LISTED ENTRIES ▸
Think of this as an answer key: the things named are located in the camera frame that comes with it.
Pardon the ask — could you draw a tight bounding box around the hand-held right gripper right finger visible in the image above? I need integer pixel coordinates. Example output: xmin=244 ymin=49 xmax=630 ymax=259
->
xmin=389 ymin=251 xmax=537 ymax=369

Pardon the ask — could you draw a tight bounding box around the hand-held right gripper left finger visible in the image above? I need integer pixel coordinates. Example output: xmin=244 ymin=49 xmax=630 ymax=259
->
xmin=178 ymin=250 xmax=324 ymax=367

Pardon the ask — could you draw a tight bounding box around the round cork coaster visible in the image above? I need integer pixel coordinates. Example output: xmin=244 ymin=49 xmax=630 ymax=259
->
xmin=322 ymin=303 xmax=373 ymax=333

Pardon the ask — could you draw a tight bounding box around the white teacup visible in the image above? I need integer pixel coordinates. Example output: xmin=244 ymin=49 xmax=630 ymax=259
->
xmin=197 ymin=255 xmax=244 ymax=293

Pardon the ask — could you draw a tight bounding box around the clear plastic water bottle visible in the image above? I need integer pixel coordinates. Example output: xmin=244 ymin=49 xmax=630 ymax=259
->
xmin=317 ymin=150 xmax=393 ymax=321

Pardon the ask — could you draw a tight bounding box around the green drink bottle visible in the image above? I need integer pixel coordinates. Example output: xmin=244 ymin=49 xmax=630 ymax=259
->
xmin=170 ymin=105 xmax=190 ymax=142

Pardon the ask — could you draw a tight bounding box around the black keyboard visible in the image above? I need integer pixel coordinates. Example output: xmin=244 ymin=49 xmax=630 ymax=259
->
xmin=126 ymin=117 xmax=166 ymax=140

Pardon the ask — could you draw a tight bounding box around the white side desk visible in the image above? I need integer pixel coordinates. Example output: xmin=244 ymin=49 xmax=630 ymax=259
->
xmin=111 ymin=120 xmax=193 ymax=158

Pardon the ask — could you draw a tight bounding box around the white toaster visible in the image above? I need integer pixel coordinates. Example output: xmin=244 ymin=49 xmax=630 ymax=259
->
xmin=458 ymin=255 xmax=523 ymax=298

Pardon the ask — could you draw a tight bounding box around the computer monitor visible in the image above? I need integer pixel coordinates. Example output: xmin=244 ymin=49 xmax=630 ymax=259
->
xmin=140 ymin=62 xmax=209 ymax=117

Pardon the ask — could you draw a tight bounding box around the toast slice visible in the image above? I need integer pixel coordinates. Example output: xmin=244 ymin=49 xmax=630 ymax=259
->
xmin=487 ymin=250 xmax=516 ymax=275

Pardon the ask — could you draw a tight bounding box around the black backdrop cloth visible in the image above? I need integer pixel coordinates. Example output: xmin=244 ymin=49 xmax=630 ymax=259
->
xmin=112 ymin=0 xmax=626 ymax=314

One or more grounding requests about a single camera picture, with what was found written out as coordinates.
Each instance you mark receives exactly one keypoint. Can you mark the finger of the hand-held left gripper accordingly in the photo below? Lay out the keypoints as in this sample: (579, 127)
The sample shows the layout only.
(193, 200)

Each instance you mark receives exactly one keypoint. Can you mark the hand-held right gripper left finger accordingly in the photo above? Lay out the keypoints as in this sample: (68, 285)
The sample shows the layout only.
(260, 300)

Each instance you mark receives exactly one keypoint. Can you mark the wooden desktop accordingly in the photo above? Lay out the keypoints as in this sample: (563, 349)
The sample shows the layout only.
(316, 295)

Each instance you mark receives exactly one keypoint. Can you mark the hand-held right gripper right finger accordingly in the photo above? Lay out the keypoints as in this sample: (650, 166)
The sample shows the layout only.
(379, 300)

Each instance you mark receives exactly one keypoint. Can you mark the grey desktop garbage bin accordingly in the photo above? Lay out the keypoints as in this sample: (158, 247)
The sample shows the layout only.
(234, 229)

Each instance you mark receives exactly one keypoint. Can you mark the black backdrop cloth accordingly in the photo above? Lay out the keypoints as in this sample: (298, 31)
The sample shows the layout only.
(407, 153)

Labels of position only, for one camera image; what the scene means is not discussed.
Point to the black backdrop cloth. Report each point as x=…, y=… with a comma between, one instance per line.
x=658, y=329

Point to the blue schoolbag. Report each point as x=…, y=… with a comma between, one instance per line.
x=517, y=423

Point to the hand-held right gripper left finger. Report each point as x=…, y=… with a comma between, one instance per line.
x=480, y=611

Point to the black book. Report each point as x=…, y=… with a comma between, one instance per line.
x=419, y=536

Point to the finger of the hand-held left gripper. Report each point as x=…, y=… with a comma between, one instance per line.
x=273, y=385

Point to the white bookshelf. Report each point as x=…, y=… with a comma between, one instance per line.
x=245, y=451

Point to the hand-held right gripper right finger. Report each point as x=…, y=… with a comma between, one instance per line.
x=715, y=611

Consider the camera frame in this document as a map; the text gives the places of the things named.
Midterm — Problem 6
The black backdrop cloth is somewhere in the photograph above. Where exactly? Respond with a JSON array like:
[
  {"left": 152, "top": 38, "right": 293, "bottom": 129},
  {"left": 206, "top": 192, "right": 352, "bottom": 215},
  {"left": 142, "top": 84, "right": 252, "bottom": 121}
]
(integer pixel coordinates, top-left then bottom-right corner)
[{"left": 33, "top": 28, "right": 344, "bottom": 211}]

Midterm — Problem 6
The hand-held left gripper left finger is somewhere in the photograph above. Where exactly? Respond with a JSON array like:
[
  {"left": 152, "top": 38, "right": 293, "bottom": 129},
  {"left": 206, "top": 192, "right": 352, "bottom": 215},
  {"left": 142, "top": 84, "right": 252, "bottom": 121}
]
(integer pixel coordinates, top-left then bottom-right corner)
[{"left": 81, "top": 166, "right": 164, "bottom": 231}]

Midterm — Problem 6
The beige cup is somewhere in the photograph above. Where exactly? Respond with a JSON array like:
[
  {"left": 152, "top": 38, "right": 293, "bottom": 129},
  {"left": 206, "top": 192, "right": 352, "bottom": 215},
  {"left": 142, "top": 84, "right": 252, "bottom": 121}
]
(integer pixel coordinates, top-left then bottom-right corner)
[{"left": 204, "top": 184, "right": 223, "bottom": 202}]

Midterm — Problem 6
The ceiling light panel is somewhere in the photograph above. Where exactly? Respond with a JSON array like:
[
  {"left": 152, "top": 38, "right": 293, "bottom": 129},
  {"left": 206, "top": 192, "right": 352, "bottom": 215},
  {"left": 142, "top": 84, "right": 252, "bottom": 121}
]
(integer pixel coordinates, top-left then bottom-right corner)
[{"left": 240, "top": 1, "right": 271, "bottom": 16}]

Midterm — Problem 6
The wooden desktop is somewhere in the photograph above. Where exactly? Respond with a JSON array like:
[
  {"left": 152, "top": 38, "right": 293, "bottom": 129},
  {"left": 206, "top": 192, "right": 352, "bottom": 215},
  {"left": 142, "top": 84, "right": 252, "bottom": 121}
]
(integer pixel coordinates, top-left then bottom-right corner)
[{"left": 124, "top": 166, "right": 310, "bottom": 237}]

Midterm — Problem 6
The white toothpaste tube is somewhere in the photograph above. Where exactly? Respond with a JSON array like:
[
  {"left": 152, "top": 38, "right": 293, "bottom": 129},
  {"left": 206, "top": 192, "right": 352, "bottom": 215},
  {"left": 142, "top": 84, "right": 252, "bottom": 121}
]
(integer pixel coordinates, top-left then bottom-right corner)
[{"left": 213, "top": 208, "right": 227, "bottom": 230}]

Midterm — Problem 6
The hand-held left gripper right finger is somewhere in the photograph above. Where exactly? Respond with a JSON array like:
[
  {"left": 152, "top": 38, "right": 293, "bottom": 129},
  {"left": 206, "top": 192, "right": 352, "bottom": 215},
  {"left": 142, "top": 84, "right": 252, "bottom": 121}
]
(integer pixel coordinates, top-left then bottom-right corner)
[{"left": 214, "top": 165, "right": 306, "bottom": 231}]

AIM OF THE EXERCISE ▸
Which lines above run from the one containing "sample: (298, 31)" down to the one containing "Labels of position"? Repeat exactly those, both ends included, and nothing else.

RESPONSE BOX ▸
Each instance you mark receives exactly one keypoint. Can you mark the black backdrop cloth accordingly in the photo above? Lay out the keypoints as in this sample: (298, 31)
The sample shows the layout only.
(407, 153)

Labels of position only, for one camera image; what the scene means is not discussed.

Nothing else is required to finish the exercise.